▸ **Problem description**
Check each line of the data below for the string "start", then state how many have it and nothing else.

○ ○ ○ ○ ○

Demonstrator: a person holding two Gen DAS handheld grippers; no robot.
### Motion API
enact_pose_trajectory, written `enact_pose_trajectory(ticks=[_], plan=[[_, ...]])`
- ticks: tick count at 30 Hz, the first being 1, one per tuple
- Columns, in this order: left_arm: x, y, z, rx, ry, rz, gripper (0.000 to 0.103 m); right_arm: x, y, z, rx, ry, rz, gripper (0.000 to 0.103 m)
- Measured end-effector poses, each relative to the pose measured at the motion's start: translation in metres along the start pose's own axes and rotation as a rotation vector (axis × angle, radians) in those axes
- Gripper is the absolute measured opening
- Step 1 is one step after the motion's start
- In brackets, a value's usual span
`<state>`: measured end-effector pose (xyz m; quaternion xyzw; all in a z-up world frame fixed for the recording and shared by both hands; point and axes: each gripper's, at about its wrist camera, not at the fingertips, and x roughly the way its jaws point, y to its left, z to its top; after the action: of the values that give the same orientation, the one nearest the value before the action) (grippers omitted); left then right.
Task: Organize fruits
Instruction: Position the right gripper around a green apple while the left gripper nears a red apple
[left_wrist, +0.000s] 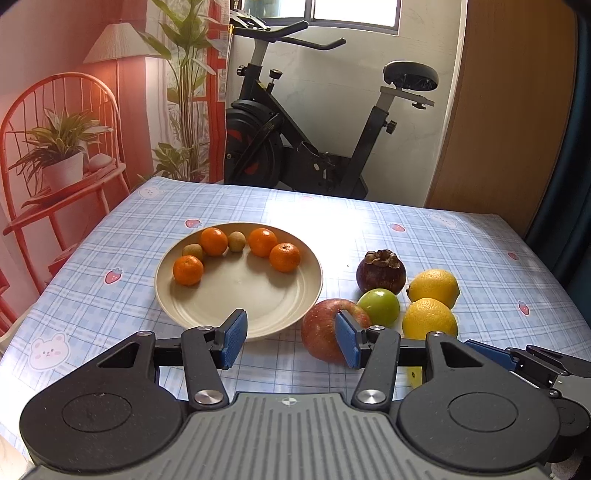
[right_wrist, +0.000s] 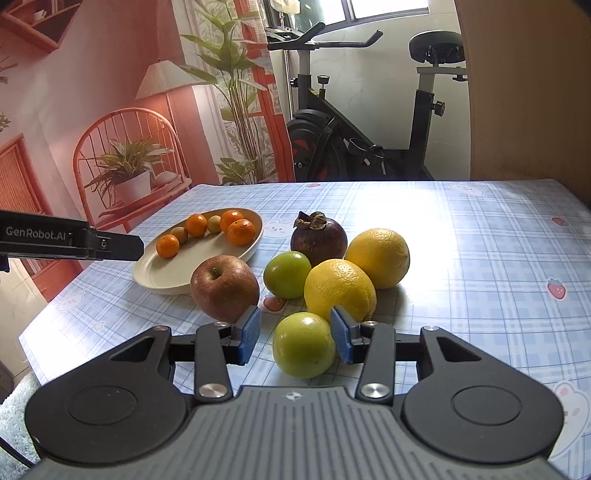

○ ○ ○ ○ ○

▸ **Solution below**
2